**Work to complete:**
Each line of the data must be set down again without a single difference.

⟨

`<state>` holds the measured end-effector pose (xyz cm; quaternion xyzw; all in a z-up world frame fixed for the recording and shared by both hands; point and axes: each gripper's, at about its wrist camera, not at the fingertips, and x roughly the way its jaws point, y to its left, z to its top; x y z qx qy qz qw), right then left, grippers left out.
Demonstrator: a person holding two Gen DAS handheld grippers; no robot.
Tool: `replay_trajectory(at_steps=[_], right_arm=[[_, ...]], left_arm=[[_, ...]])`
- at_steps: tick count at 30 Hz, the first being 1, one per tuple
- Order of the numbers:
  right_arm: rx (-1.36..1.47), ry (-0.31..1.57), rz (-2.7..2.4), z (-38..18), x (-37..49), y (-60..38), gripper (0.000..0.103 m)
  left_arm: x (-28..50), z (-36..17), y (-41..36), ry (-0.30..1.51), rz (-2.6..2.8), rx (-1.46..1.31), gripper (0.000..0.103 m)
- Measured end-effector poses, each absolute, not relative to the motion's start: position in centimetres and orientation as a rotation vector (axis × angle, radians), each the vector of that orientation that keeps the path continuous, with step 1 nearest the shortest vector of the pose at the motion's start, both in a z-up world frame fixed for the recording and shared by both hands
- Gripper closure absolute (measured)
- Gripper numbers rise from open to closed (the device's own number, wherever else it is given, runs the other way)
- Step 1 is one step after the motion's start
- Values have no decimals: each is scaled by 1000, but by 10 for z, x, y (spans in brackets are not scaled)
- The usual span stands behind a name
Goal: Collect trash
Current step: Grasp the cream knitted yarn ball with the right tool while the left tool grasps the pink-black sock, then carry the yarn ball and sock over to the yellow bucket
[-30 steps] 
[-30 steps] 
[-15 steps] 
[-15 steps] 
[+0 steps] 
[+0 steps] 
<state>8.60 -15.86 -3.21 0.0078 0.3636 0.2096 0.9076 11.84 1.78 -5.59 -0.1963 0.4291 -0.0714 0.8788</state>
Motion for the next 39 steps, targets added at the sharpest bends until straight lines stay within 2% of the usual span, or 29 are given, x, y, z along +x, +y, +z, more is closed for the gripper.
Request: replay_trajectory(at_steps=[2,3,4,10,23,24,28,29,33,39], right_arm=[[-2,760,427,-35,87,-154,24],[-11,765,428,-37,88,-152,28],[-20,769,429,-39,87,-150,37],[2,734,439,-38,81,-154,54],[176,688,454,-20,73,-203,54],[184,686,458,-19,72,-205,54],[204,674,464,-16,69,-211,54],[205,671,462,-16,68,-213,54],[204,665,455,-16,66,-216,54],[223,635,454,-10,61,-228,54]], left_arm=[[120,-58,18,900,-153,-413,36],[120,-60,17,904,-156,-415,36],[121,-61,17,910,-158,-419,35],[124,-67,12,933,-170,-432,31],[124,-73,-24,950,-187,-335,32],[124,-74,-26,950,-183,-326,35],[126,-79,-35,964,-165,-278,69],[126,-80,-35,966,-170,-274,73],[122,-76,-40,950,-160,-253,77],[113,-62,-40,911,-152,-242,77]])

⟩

**Exercise result:**
`<state>` holds the measured end-effector pose (xyz cm; quaternion xyzw; all in a z-up world frame fixed for the recording and shared by both hands; point and axes: each gripper's, at about its wrist camera, not at the fingertips, and x roughly the way its jaws point, y to its left, z to its top; x y z qx qy qz qw), right then left, grippers left out.
Demonstrator: a person holding two Gen DAS handheld grippers; no robot.
Tool: `replay_trajectory(at_steps=[_], right_arm=[[_, ...]], left_arm=[[_, ...]])`
- at_steps: tick count at 30 Hz, the first being 1, one per tuple
- Order of the numbers:
  right_arm: rx (-1.36..1.47), ry (-0.31..1.57), rz (-2.7..2.4), z (-38..18), x (-37..49), y (-60..38), gripper (0.000..0.103 m)
  left_arm: x (-28..50), z (-36..17), y (-41..36), ry (-0.30..1.51), rz (-2.6..2.8), rx (-1.46..1.31), gripper (0.000..0.103 m)
- Measured end-effector poses, each absolute, not relative to the motion's start: position in centimetres and orientation as a rotation vector (axis × angle, radians), each the vector of that orientation that keeps the path continuous, with step 1 nearest the shortest vector of the pose at the motion's start, both in a z-up world frame fixed for the recording and shared by both hands
- Gripper closure absolute (measured)
- Gripper numbers rise from open to closed (the device's own number, wherever else it is given, runs the other way)
- Step 1 is one step after the motion's start
- Values have no decimals: each is scaled by 1000, but by 10 for z, x, y (spans in brackets are not scaled)
- The usual span stands behind a name
Goal: Collect trash
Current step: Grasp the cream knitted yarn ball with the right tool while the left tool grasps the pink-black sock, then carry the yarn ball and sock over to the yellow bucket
[-30 steps] 
[-30 steps] 
[-15 steps] 
[-15 steps] 
[+0 steps] 
[+0 steps] 
<state>8.60 -15.86 -3.21 0.0078 0.3636 0.2096 0.9076 11.84 1.78 -5.59 -0.1963 0.4291 -0.0714 0.8788</state>
Motion for the next 39 steps, targets added at the sharpest bends until straight lines stay within 2% of the usual span, or 29 are given, x, y, z along +x, +y, +z, more is closed for the gripper.
Request: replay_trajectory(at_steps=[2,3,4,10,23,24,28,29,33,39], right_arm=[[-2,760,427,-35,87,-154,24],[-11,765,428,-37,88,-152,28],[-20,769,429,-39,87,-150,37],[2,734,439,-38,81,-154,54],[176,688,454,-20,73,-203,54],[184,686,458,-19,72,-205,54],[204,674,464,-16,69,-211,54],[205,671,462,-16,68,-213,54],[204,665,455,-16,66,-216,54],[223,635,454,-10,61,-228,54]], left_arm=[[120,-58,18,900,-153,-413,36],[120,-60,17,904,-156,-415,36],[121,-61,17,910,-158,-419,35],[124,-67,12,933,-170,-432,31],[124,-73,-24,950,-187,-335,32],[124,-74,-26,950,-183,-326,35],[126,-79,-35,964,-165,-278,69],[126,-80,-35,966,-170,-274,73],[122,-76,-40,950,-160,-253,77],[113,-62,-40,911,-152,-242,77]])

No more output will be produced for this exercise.